Gabor Szarnyas

👥 5 conferences
🎤 6 talks
📅 Years active: 2017 to 2023
📊 Wikidata: Q57166117

Biography

Gabor Szarnyas is a researcher working on graph processing techniques. His core research areas are live graph pattern matching, benchmarking graph queries, and analyzing large-scale networks. His main research project is ingraph, an openCypher-compatible query engine supporting live query evaluation. His research team was the first to publish a formalisation that captures the semantics of a core subset of the openCypher language.

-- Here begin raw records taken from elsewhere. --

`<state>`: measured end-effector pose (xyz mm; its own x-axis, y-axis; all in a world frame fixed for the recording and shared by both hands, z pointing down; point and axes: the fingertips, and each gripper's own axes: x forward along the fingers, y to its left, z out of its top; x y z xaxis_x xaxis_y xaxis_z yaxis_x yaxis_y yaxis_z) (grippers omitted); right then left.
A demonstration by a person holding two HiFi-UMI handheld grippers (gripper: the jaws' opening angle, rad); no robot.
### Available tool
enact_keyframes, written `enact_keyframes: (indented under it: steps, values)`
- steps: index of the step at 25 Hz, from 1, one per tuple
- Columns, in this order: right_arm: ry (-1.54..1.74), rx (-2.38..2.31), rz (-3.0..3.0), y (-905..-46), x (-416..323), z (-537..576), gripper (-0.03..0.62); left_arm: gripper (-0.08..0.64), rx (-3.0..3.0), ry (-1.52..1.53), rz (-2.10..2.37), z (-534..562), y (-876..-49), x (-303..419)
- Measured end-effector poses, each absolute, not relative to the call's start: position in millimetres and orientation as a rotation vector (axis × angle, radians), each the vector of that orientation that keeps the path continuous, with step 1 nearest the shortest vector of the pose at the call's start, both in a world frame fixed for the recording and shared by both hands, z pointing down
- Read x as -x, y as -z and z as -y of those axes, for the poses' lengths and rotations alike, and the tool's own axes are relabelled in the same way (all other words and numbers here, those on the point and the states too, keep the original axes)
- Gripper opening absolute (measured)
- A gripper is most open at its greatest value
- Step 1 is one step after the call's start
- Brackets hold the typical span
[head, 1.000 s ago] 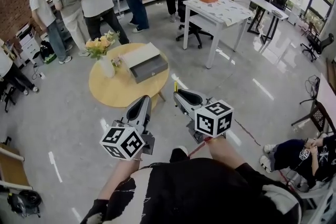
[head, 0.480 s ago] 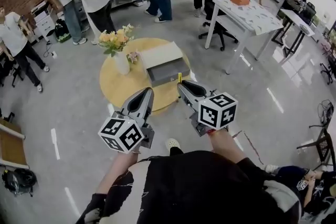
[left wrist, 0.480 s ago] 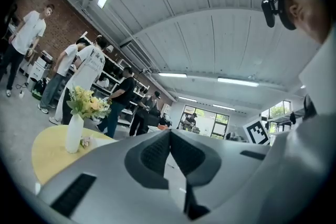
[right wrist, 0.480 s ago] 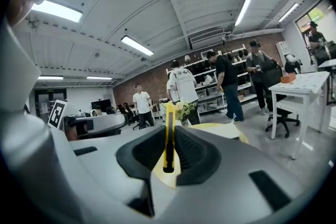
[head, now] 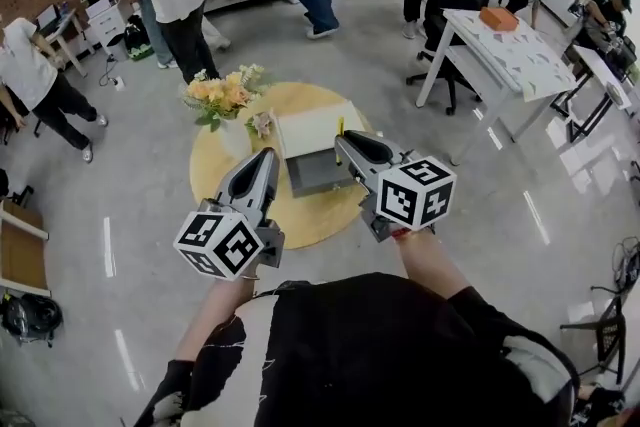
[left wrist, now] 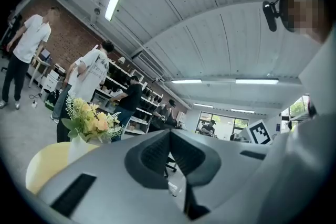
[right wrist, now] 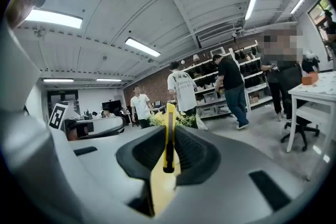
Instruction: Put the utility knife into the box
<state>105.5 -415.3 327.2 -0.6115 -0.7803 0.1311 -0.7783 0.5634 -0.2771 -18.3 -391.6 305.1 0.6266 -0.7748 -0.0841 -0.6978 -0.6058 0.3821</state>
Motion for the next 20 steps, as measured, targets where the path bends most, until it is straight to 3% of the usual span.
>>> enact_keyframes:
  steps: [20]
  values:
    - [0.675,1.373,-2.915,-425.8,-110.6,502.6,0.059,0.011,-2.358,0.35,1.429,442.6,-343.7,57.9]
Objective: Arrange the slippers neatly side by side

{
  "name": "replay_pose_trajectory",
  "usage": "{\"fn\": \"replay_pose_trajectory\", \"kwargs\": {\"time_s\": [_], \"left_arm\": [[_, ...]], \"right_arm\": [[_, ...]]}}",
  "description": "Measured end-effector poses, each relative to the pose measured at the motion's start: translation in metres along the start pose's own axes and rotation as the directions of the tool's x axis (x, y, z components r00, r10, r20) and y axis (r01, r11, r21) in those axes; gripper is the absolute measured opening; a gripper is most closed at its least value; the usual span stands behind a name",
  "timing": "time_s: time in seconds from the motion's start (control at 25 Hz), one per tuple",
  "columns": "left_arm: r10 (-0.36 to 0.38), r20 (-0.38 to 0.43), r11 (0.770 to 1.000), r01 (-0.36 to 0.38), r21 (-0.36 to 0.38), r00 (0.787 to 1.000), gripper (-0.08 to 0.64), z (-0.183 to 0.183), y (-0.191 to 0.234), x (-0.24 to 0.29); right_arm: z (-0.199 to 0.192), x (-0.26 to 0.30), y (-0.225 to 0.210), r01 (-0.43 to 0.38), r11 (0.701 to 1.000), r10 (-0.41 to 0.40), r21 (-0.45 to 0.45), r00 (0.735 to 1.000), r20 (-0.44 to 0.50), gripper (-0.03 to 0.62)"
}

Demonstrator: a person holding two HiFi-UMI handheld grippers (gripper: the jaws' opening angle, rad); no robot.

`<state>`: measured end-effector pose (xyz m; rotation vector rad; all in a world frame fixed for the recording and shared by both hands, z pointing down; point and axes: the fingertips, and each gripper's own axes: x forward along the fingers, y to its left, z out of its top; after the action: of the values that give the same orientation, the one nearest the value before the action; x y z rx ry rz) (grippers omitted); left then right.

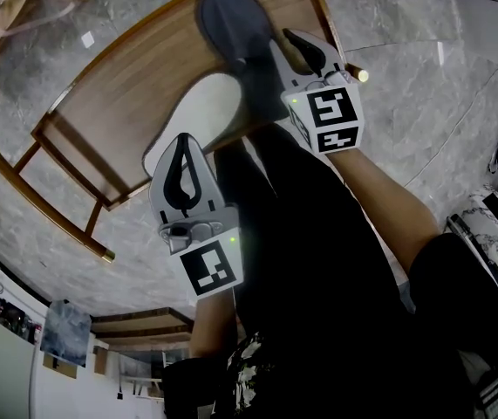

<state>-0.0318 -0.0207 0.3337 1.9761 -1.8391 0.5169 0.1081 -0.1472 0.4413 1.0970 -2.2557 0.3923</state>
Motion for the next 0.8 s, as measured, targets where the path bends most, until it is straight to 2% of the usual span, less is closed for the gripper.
{"fn": "replay_pose_trajectory", "kwargs": {"time_s": [0.2, 0.4, 0.52, 0.6, 0.64, 0.8], "left_arm": [[-0.018, -0.020, 0.999, 0.019, 0.028, 1.000, 0.002, -0.009, 0.001, -0.002], [-0.046, -0.031, 0.998, 0.047, 0.037, 0.998, 0.002, -0.015, 0.007, -0.007], [-0.083, -0.039, 0.989, 0.087, 0.122, 0.996, 0.002, -0.013, 0.007, -0.006], [-0.108, -0.076, 0.974, 0.121, 0.191, 0.991, 0.002, -0.017, 0.005, -0.007], [-0.126, -0.102, 0.968, 0.145, 0.203, 0.987, 0.002, -0.021, 0.004, -0.007], [-0.215, -0.188, 0.959, 0.244, 0.146, 0.958, 0.002, -0.042, 0.002, -0.009]], "right_arm": [[0.020, -0.015, 0.007, -0.020, 0.998, 0.024, -0.053, 0.996, 0.082, 0.000], [0.038, -0.023, 0.041, -0.085, 0.988, 0.099, -0.130, 0.989, 0.107, 0.000], [0.046, -0.026, 0.061, -0.127, 0.983, 0.142, -0.136, 0.984, 0.112, -0.002], [0.048, -0.027, 0.071, -0.147, 0.980, 0.162, -0.135, 0.981, 0.107, -0.002], [0.048, -0.028, 0.074, -0.150, 0.979, 0.165, -0.135, 0.981, 0.103, -0.002], [0.038, -0.032, 0.083, -0.158, 0.979, 0.169, -0.125, 0.982, 0.082, -0.002]]}}
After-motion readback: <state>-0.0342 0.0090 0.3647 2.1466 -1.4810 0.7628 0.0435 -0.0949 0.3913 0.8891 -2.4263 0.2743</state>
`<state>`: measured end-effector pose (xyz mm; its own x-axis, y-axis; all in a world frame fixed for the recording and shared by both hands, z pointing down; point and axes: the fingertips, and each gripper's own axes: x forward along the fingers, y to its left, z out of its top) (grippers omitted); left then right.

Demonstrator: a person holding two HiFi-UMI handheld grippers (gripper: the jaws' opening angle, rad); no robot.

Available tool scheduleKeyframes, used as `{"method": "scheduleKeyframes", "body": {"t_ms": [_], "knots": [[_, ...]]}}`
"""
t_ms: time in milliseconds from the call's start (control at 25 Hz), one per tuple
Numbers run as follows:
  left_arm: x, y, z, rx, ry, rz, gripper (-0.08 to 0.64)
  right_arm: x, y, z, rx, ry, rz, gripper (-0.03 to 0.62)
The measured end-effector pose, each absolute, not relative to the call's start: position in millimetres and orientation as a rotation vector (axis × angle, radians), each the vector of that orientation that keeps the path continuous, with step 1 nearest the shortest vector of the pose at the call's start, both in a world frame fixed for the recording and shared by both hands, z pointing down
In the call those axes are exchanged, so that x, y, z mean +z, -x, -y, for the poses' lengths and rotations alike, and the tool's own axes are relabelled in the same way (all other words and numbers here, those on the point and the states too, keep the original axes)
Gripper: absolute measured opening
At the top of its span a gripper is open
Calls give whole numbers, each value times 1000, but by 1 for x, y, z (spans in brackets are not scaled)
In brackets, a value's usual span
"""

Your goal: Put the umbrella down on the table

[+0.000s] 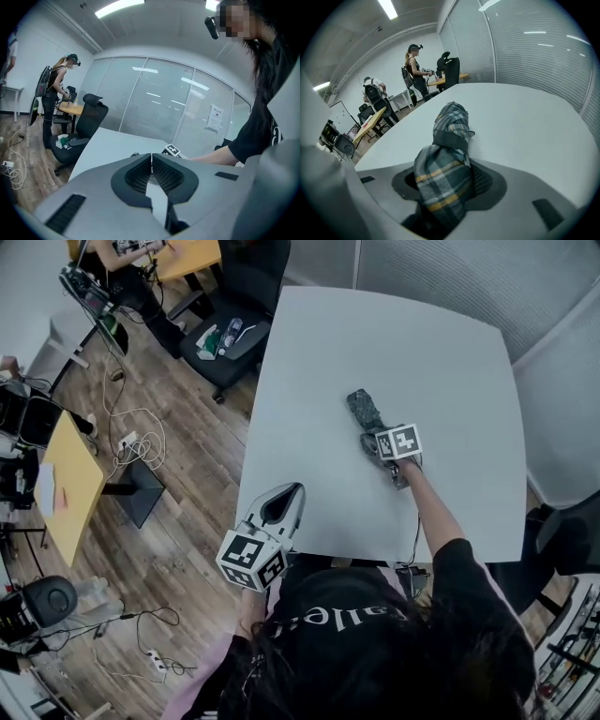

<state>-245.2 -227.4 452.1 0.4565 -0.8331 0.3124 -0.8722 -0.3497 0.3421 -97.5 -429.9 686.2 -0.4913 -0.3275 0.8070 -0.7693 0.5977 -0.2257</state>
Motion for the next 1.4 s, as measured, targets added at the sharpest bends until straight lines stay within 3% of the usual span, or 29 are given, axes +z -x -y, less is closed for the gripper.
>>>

Gabor works at the Budapest University of Technology and Economics, teaching system modelling and database theory. He conducted research visits at the University of York, McGill University and the University of Waterloo. He is a member of the openCypher Implementers Group and the LDBC Social Network Benchmark task force. He received 1st prize in the ACM Student Research Competition at the MODELS 2016 conference. He is also a frequent speaker at industrial conferences (FOSDEM, GraphConnect) and meetups (openCypher meetup NYC, Budapest Neo4j meetup).

Links

University page

GitHub

Twitter

— biography from FOSDEM 2019
https://archive.fosdem.org/2019/schedule/speaker/gabor_szarnyas/

Conferences

5 known conferences

👥 FOSDEM 2023 📅 04 Feb 2023

🎤 The LDBC benchmark suite
05 Feb 2023 show details

We motivate and present an open-source benchmark suite for graph processing, created and maintained by the Linked Data Benchmark Council (LDBC). We first define common graph workloads and the pitfalls of benchmarking systems that support them, then explain our guiding principles that allow for conducting meaningful benchmarks. We outline our open-source ecosystem that consists of a scalable graph generator (capable of producing property graphs with 100B+ edges) and benchmarks drivers with several reference implementations. Finally, we highlight the results of recent audited benchmark runs.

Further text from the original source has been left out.